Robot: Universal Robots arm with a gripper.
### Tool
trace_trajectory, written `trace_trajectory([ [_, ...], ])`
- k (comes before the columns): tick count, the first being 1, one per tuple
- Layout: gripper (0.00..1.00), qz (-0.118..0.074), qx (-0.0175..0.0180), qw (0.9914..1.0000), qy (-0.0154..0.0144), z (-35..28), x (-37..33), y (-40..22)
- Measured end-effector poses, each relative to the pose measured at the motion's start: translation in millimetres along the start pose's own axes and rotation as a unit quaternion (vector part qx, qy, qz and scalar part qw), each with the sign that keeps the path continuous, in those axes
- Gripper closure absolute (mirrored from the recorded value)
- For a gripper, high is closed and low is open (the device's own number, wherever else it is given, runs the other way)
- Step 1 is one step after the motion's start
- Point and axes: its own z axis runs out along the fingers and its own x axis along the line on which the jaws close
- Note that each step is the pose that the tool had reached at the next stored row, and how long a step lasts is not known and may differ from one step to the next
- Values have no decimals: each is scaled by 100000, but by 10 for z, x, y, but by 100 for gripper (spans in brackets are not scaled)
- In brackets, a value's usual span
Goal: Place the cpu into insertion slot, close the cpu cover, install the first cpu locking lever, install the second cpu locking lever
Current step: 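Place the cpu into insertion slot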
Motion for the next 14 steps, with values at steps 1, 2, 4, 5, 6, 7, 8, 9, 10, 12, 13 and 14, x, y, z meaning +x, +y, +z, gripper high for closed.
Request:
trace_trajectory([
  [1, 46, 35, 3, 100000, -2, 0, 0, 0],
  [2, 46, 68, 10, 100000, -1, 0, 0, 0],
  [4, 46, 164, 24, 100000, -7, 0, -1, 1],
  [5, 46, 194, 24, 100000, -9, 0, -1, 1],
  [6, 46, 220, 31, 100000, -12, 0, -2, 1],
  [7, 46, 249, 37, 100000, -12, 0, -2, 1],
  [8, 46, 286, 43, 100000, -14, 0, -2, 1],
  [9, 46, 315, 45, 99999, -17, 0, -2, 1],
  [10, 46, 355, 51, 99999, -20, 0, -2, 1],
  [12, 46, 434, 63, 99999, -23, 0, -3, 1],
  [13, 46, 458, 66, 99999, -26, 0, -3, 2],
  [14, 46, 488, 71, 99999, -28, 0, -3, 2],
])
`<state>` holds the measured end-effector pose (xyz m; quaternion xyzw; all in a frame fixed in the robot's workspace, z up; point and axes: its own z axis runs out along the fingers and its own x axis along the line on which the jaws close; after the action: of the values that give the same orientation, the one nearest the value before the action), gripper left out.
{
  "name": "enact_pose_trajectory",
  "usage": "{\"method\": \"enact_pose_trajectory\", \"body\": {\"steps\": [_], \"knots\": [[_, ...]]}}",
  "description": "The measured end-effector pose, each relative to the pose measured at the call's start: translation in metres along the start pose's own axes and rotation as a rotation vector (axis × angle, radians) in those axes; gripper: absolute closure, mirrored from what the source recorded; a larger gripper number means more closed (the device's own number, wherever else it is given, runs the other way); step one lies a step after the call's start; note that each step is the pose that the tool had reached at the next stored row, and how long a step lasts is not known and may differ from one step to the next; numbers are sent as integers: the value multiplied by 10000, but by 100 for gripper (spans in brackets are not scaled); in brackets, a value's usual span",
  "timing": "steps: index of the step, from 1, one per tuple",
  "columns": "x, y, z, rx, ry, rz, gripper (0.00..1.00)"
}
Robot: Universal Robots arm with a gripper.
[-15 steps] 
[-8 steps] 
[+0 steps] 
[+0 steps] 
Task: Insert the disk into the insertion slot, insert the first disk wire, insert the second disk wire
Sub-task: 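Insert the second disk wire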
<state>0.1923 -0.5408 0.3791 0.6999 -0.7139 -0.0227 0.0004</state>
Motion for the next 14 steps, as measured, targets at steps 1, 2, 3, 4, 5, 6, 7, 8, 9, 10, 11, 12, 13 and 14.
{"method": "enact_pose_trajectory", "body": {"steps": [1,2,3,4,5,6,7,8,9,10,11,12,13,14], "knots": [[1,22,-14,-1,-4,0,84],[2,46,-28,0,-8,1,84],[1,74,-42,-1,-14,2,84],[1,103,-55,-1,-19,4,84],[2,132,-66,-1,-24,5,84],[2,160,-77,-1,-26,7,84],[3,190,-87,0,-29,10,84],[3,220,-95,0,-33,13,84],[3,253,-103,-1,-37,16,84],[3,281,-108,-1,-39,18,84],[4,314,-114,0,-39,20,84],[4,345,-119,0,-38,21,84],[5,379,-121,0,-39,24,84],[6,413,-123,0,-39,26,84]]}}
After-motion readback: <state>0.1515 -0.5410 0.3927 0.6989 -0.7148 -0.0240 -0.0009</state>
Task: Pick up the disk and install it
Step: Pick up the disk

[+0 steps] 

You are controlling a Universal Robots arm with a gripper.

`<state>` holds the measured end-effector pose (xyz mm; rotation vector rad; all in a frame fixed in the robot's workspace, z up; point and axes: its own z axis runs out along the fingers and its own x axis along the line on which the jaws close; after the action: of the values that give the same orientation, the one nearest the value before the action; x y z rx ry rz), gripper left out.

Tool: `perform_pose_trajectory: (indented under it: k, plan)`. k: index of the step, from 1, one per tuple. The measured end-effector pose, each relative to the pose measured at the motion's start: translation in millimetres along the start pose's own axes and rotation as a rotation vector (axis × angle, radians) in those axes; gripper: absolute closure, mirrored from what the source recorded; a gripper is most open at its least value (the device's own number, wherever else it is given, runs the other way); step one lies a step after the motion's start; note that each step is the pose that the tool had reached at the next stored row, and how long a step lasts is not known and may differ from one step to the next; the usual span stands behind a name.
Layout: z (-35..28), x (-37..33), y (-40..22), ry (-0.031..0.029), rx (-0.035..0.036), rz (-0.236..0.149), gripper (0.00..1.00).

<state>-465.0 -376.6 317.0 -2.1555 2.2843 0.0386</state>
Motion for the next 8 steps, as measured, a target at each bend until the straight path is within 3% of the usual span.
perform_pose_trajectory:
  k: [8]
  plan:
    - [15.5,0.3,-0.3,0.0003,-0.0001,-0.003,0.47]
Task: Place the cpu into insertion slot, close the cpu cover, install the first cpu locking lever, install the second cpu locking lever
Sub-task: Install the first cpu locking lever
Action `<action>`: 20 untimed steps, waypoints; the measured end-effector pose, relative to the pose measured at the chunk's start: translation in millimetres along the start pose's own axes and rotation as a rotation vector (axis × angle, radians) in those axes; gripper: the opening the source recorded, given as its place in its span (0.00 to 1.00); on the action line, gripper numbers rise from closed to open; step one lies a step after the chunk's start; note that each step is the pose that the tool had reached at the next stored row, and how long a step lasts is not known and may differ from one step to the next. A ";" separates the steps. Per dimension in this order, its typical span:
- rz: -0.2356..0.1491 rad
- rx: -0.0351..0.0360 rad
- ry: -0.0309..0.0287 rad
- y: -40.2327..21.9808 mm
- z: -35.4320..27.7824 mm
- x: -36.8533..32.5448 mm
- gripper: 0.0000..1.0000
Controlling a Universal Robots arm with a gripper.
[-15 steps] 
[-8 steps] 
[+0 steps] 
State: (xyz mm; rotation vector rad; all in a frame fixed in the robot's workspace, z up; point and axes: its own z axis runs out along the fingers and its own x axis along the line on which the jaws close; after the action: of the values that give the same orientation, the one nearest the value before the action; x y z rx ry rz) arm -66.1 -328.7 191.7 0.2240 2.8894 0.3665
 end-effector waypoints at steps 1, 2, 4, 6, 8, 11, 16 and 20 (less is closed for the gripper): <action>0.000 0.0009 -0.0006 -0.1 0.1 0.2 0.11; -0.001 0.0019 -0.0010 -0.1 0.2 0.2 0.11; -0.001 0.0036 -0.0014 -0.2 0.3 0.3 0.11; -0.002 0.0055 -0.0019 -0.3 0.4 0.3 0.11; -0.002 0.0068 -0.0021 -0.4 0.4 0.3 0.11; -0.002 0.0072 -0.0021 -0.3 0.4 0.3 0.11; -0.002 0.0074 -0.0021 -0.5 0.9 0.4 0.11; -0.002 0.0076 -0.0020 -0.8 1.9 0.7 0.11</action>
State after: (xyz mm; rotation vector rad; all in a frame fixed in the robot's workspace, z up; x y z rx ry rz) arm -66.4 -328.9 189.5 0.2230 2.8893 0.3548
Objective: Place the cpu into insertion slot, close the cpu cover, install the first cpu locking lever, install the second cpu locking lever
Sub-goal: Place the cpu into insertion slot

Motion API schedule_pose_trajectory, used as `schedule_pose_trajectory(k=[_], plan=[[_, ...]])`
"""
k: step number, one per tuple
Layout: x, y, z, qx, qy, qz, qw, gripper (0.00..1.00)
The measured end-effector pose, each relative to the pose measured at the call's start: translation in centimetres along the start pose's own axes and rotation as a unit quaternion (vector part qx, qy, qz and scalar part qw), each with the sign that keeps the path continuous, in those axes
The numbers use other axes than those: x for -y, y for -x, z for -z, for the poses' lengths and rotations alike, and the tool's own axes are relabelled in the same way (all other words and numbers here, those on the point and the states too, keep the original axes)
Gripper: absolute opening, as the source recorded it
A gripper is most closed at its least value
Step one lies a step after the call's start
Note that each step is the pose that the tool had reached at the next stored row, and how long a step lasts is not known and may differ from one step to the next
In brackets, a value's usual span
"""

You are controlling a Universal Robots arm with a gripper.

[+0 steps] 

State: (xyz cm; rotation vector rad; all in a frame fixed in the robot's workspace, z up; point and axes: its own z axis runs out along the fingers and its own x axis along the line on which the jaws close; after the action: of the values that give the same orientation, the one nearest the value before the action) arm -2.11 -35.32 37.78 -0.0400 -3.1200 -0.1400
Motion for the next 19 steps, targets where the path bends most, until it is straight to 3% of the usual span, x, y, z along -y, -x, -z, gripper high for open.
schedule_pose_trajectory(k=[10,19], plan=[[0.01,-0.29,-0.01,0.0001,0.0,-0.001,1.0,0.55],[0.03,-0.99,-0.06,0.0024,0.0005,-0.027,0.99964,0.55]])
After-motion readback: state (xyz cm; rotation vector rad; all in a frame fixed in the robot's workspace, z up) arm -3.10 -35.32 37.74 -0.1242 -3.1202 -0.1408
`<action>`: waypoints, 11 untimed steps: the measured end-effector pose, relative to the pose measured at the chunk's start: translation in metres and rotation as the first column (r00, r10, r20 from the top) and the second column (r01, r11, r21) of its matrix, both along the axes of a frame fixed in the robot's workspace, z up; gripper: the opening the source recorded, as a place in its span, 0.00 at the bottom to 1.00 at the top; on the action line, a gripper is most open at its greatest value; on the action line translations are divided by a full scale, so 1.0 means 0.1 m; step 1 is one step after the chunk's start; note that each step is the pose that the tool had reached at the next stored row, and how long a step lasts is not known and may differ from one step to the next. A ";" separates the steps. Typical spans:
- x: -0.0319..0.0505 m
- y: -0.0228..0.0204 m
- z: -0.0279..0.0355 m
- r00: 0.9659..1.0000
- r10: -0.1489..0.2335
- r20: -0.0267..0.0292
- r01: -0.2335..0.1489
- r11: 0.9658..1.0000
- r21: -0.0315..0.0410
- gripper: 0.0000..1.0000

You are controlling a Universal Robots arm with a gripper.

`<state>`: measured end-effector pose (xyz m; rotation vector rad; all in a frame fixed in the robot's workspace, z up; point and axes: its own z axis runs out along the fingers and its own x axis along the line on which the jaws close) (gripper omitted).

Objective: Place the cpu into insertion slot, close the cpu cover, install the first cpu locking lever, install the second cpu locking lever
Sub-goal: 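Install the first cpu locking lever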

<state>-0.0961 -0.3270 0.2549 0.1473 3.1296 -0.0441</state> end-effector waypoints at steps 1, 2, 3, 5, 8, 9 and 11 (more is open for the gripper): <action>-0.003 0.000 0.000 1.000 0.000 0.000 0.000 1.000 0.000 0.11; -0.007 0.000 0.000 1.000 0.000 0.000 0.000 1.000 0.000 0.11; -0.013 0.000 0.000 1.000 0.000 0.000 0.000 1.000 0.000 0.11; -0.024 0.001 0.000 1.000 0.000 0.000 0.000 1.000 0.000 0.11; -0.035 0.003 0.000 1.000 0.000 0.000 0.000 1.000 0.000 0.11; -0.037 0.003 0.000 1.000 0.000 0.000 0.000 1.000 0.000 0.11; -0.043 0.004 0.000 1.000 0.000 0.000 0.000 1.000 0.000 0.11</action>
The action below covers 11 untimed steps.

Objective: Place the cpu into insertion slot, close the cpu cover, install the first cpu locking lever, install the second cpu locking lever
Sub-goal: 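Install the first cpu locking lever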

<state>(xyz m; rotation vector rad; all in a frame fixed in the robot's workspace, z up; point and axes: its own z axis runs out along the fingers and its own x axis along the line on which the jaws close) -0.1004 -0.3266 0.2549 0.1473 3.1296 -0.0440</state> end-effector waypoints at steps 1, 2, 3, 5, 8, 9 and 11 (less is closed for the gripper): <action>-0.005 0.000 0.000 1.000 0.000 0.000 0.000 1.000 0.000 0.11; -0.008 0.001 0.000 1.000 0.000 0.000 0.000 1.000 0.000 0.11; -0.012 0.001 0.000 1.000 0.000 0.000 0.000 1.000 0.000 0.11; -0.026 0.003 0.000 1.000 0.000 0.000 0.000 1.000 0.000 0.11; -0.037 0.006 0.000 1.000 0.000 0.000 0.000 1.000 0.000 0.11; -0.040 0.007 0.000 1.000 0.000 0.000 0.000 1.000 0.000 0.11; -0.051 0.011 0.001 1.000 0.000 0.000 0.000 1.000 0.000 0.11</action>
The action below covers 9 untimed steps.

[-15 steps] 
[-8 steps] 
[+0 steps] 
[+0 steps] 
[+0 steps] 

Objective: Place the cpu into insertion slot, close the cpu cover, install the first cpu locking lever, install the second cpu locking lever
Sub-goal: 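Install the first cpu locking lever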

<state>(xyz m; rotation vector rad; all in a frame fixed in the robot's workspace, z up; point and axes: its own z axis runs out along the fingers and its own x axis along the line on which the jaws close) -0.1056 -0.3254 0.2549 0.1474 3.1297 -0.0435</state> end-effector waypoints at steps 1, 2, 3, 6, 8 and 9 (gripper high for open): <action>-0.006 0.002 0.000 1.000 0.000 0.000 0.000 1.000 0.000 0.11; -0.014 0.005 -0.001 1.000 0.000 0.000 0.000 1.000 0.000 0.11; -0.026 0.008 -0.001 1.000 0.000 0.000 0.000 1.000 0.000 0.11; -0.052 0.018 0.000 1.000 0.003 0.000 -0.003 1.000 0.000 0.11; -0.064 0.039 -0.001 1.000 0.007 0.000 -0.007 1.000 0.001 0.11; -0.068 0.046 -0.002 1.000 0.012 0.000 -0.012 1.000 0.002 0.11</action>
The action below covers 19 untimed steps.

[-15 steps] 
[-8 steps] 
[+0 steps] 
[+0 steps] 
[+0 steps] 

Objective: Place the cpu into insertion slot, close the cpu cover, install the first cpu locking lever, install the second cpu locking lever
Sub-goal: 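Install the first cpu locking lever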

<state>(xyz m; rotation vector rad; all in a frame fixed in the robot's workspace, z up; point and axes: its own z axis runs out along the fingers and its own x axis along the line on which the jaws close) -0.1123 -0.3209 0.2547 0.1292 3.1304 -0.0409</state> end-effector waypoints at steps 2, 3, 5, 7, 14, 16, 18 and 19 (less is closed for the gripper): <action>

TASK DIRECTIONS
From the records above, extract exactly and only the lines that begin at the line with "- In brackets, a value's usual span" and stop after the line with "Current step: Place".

EXERCISE OUTPUT
- In brackets, a value's usual span
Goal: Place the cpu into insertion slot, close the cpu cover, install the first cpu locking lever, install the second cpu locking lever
Current step: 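Place the cpu into insertion slot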

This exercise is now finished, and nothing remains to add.